Perhaps it is because it began in 1940 wartime that so little is known about Underwoods Shipyard on the creek between Benfleet Station and Canvey Bridge? It lasted for little more than twelve years.
Talk is that they repaired Motor Torpedo Boats. Others remember it as ‘building Motor Fishing Vessels (MFVs)’. Of course, both are possible, if the latter followed the former in peacetime. Oddly enough, Dauntless Shipyard on the eastern Canvey side of the bridge was evacuated and the skilled workers moved to Wales for the duration of the war, which on the face of it seems a contradiction.
Wartime secrecy must be the reason for so little information being available. The Slipway did however attract enemy attention when it was attacked by aircraft. So maybe it was the yard that was the target in February 1943 when Benfleet railway station was attacked and Mr Toovey was injured in Knightleys’ station news kiosk?
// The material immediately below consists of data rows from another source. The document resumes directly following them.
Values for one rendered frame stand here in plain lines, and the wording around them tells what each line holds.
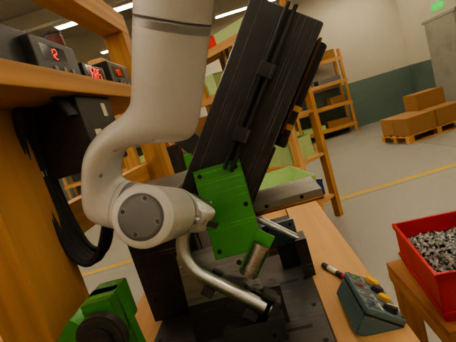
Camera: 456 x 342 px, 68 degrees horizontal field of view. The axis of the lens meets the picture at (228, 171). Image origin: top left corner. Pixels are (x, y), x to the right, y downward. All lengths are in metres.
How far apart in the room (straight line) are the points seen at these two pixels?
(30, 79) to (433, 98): 7.19
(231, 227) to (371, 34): 10.17
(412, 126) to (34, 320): 6.42
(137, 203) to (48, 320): 0.32
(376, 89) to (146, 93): 10.33
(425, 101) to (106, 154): 7.09
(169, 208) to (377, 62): 10.41
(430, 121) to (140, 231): 6.65
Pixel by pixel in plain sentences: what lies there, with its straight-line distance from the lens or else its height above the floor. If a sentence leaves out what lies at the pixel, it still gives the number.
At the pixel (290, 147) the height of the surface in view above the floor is 0.91.
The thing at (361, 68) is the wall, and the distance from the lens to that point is 10.55.
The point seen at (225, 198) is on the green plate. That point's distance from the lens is 0.78.
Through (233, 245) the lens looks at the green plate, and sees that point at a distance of 0.79.
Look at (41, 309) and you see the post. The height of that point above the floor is 1.16.
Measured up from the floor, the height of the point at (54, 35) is 1.72.
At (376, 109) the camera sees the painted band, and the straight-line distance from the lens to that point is 10.66.
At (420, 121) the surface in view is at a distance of 6.81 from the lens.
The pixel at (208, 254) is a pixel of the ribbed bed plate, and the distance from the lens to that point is 0.82.
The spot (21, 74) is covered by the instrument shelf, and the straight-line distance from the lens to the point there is 0.60.
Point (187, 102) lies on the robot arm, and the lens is 0.41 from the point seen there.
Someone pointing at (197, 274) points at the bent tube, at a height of 1.07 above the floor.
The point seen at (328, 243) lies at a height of 0.90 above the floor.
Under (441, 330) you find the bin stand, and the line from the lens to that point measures 0.98.
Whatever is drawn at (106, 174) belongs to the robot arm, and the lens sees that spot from 0.50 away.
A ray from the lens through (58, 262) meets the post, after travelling 0.75.
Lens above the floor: 1.37
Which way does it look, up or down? 9 degrees down
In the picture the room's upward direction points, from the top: 17 degrees counter-clockwise
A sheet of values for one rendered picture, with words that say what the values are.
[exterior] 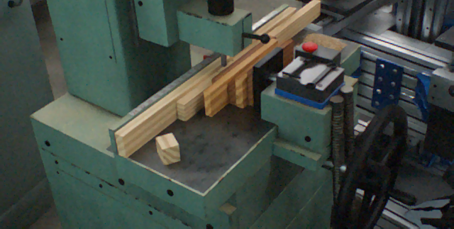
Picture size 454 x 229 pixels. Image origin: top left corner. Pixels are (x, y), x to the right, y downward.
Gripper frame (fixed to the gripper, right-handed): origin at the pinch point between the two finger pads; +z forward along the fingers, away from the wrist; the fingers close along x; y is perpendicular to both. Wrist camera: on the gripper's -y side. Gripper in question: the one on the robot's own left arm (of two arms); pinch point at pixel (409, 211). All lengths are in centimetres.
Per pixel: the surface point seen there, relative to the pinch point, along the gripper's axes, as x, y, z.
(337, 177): -7.3, -13.5, 7.0
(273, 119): -11.3, -29.7, 11.7
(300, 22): 24, -39, 23
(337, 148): -7.8, -20.0, 3.5
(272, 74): -4.8, -36.4, 12.6
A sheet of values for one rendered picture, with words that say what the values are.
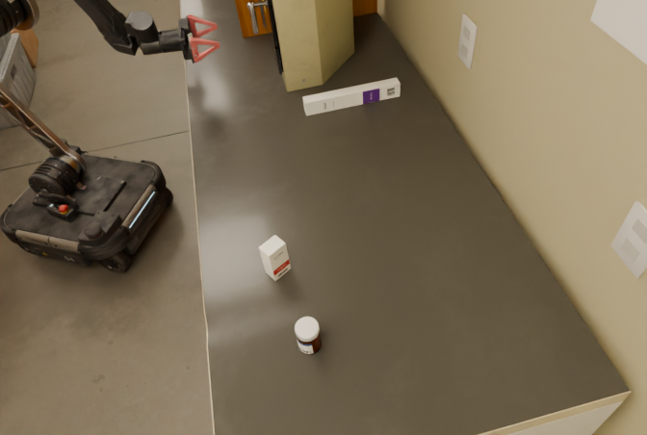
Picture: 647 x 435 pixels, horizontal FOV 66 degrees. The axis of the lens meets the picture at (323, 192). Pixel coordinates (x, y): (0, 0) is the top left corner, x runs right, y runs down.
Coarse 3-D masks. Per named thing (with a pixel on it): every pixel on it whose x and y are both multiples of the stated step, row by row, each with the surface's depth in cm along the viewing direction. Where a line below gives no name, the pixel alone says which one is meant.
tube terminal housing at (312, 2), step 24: (288, 0) 130; (312, 0) 132; (336, 0) 141; (288, 24) 135; (312, 24) 137; (336, 24) 146; (288, 48) 140; (312, 48) 142; (336, 48) 151; (288, 72) 146; (312, 72) 147
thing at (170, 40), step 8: (160, 32) 133; (168, 32) 133; (176, 32) 133; (184, 32) 134; (160, 40) 132; (168, 40) 132; (176, 40) 133; (184, 40) 130; (168, 48) 134; (176, 48) 134; (184, 48) 133; (184, 56) 134
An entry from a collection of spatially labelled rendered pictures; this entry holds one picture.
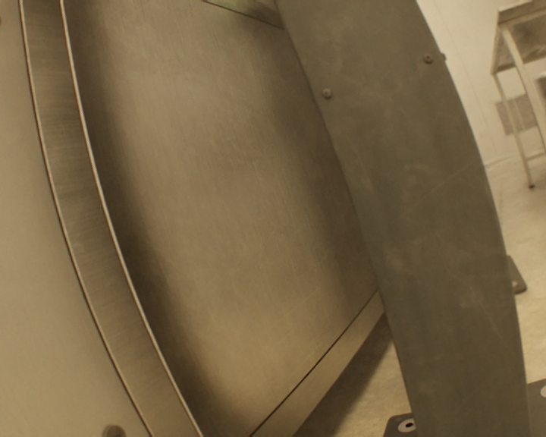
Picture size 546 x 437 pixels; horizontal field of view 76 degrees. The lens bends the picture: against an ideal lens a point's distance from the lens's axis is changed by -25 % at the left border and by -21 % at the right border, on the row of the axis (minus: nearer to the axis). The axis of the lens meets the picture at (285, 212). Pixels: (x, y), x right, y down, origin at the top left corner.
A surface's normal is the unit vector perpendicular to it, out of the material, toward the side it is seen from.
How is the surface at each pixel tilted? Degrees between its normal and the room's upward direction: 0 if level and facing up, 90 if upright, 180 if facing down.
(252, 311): 90
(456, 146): 90
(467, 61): 90
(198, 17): 90
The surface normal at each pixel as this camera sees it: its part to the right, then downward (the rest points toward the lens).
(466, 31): -0.45, 0.18
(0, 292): 0.83, -0.27
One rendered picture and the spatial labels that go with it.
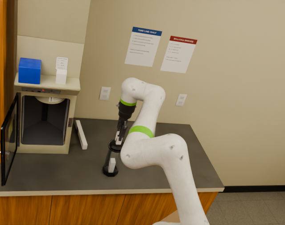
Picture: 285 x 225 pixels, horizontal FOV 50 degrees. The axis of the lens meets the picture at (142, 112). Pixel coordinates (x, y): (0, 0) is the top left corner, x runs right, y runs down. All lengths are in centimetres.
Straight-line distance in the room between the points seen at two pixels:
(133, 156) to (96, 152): 89
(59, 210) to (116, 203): 36
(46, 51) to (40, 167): 72
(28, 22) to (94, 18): 57
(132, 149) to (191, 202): 31
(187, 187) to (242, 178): 238
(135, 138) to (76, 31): 64
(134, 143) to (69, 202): 86
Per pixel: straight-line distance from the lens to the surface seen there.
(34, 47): 163
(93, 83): 223
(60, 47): 162
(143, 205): 213
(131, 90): 155
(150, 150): 119
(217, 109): 270
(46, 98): 181
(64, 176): 191
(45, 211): 203
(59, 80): 162
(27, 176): 190
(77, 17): 157
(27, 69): 157
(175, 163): 117
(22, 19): 158
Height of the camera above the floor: 234
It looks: 33 degrees down
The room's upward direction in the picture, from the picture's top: 17 degrees clockwise
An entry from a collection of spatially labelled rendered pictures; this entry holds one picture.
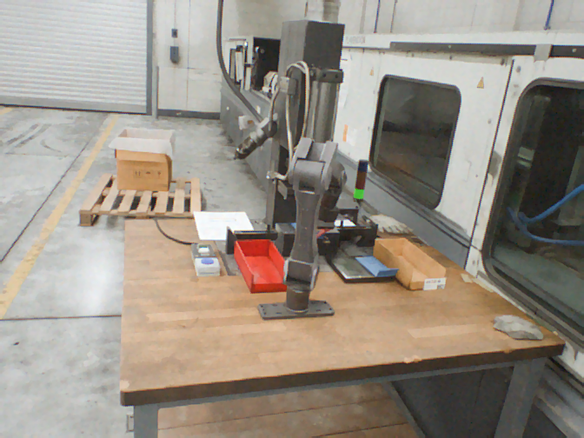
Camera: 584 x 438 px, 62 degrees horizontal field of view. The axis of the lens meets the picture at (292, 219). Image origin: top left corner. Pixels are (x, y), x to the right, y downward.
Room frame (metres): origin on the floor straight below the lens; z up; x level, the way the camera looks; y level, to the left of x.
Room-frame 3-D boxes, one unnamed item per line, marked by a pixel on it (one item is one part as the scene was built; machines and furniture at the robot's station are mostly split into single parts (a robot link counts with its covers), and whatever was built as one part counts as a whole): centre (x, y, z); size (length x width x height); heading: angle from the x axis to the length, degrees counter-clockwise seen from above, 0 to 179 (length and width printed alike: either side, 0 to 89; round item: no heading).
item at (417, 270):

It’s difficult to reconcile the works in today’s situation, when with the widening of Ferry Road only the bus stop survives. It is also the former site of the Tea Rooms that have been remembered and mentioned in previous communications.
Many of these memorable pictures were kindly supplied by Patricia Pedder whose father and uncle both worked at the ‘Slipway’ ‘during the war and until about 1952-3 before the new road was made’. Patricia’s father was Leslie Watts and his brother Cecil Watts was Foreman.
In Patricia’s words:
‘The Yard was situated in Ferry Road near the site where you would now catch a bus at Benfleet Station to Hadleigh. The men who worked there built motor torpedo boats for the Second World War, among many other types of landing craft, from 7 am to 7 pm with half an hour for lunch break.’
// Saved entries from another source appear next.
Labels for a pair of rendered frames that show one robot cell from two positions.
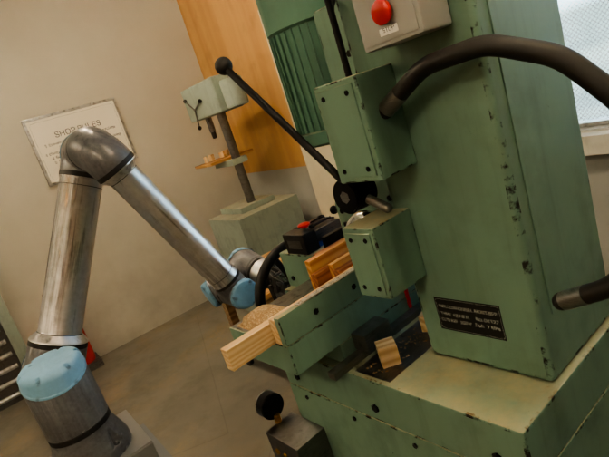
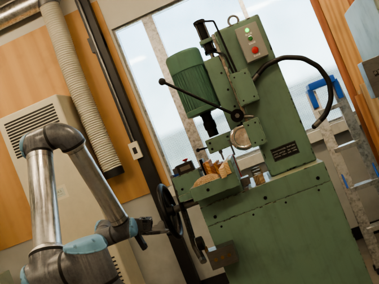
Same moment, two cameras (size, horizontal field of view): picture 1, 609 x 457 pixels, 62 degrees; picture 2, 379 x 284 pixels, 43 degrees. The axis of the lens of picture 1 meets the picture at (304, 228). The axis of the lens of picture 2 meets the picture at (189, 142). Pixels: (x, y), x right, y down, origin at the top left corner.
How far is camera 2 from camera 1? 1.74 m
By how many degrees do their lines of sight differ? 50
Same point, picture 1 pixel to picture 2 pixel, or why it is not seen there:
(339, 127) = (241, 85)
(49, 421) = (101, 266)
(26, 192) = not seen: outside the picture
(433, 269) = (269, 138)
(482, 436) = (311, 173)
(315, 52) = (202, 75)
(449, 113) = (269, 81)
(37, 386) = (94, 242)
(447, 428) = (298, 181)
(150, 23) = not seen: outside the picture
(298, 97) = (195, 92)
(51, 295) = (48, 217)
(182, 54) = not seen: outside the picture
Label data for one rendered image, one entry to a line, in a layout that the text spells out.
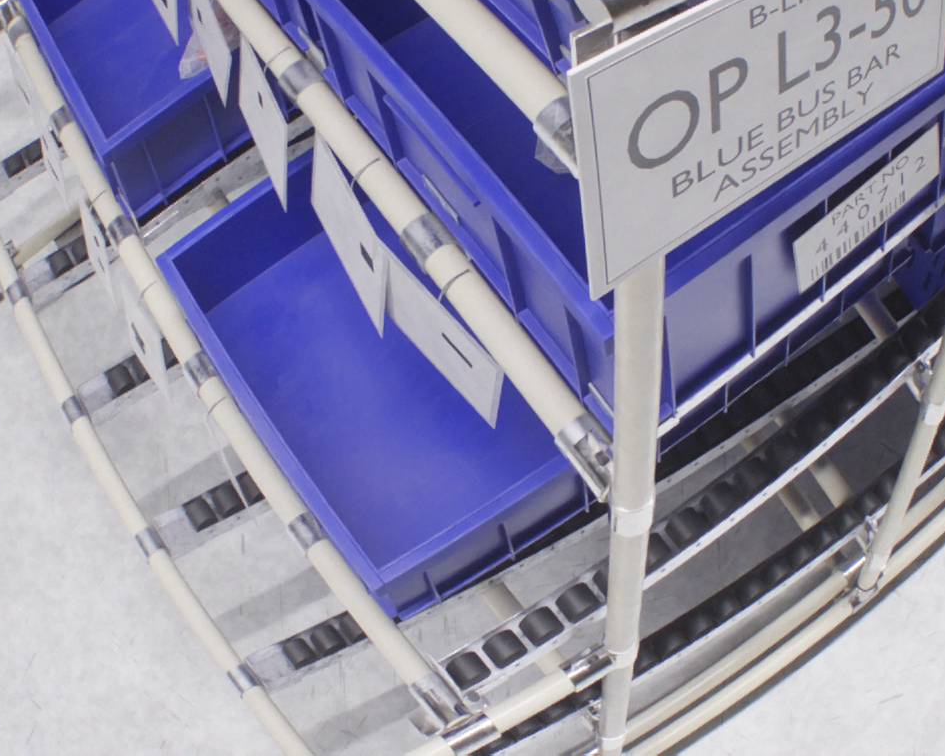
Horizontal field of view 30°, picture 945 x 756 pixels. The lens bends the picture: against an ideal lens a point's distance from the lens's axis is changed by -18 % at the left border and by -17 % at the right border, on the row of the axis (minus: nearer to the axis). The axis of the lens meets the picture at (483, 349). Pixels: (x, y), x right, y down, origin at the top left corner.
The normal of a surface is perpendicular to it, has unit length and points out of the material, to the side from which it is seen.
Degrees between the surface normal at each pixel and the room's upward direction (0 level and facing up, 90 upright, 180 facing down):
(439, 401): 3
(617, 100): 90
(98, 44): 3
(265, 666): 11
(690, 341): 90
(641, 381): 90
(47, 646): 0
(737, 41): 90
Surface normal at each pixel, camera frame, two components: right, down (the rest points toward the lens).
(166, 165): 0.56, 0.72
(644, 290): 0.12, 0.88
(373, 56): -0.12, -0.41
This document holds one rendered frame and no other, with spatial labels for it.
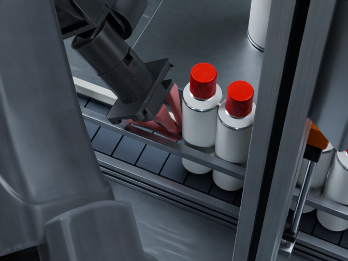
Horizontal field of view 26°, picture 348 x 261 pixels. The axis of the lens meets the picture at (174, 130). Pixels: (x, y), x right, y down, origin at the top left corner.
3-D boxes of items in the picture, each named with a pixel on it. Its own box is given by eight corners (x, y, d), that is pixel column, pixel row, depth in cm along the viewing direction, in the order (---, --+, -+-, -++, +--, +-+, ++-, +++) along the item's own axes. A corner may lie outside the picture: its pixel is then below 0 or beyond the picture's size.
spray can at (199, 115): (223, 155, 110) (232, 65, 93) (206, 182, 107) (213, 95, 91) (191, 140, 111) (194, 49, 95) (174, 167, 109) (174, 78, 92)
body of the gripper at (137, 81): (177, 66, 102) (145, 27, 99) (145, 122, 97) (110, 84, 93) (145, 73, 107) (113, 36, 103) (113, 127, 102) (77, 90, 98)
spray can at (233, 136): (254, 171, 108) (269, 84, 92) (237, 199, 106) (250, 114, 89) (222, 156, 110) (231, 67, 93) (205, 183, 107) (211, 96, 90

‘North sea boats were repaired in the war, overhauls done and on one occasion 70 planes passed overhead and machine-gunned the yard. Everyone took cover under the boats being repaired.’
‘It was a grand event when a boat was launched and all members of the company were present.’
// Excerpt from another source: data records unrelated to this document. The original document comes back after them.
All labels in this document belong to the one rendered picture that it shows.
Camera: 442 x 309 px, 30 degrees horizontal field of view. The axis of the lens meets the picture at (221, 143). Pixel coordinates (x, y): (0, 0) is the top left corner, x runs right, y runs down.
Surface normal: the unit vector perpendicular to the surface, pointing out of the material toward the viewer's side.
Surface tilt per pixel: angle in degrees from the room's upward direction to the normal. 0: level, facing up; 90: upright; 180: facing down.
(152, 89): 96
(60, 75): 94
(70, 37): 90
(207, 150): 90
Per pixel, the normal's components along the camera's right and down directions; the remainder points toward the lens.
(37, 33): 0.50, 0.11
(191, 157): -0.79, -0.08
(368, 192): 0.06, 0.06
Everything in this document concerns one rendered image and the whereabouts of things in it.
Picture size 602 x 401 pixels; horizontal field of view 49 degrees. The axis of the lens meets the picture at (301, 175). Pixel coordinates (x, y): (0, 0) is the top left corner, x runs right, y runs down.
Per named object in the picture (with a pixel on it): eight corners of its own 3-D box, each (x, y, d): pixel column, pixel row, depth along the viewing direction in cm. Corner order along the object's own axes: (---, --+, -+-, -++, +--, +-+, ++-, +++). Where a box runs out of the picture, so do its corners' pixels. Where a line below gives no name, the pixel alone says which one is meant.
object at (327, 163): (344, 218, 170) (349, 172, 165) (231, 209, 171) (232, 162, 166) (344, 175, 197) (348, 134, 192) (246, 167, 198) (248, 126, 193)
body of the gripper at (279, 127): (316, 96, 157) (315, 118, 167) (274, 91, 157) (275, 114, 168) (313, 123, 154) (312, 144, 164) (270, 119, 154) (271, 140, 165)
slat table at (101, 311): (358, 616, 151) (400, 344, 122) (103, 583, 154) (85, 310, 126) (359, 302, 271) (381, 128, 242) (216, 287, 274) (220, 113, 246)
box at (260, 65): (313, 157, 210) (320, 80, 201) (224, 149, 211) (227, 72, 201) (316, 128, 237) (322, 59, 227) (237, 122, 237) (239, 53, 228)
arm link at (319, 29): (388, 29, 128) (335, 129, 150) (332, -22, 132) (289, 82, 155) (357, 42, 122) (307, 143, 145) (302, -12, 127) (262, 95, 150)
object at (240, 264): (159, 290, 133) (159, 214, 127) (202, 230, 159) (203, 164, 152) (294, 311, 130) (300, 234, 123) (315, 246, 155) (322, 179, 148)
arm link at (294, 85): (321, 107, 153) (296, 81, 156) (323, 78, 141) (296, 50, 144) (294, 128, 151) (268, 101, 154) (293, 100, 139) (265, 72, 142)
‘To get to Ferry Road all traffic had to go via the level crossing and many times wait until the trains passed through the Station. Buses started at Ferry Road to and from Canvey, where crews were found having a cup of tea in the Ferry Tearooms until their bus was due to go out again.’
‘My father Mr Leslie Watts was among the men who worked at Benfleet Slipway throughout the time it existed. He lived at the bottom of Essex Way, coming home for dinner on his bike.’